Task – List each line of the data that holds the string "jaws", please.

Collected material –
►

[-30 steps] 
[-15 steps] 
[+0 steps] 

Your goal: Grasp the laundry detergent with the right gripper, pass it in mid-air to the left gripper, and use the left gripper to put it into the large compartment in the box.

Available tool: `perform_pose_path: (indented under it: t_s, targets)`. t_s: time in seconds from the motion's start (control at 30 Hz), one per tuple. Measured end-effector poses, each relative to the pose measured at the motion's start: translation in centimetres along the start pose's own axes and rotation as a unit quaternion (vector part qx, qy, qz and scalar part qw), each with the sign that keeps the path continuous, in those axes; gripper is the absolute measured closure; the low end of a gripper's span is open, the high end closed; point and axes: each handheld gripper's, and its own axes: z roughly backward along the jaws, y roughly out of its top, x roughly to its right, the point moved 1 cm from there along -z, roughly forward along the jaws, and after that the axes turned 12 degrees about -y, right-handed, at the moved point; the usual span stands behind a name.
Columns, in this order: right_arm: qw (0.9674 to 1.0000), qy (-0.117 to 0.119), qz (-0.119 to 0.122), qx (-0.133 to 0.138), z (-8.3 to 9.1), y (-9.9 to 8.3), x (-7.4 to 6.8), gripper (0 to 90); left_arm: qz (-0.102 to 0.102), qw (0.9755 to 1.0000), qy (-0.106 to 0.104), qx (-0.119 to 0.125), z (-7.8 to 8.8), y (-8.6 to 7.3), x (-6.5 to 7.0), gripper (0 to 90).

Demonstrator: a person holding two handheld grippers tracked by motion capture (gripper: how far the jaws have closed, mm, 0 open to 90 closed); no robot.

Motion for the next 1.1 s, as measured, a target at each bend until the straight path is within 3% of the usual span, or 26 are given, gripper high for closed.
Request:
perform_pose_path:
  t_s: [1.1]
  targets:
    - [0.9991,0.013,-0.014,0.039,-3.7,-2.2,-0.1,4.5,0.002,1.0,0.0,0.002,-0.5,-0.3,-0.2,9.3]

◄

Task response –
Available tool: `perform_pose_path: (indented under it: t_s, targets)`. t_s: time in seconds from the motion's start (control at 30 Hz), one per tuple. Measured end-effector poses, each relative to the pose measured at the motion's start: translation in centimetres along the start pose's own axes and rotation as a unit quaternion (vector part qx, qy, qz and scalar part qw), each with the sign that keeps the path continuous, in those axes; gripper is the absolute measured closure; the low end of a gripper's span is open, the high end closed; point and axes: each handheld gripper's, and its own axes: z roughly backward along the jaws, y roughly out of its top, x roughly to its right, the point moved 1 cm from there along -z, roughly forward along the jaws, and after that the axes turned 12 degrees about -y, right-handed, at the moved point; the usual span stands behind a name.
Demonstrator: a person holding two handheld grippers tracked by motion capture (gripper: how far the jaws have closed, mm, 0 open to 90 closed); no robot.

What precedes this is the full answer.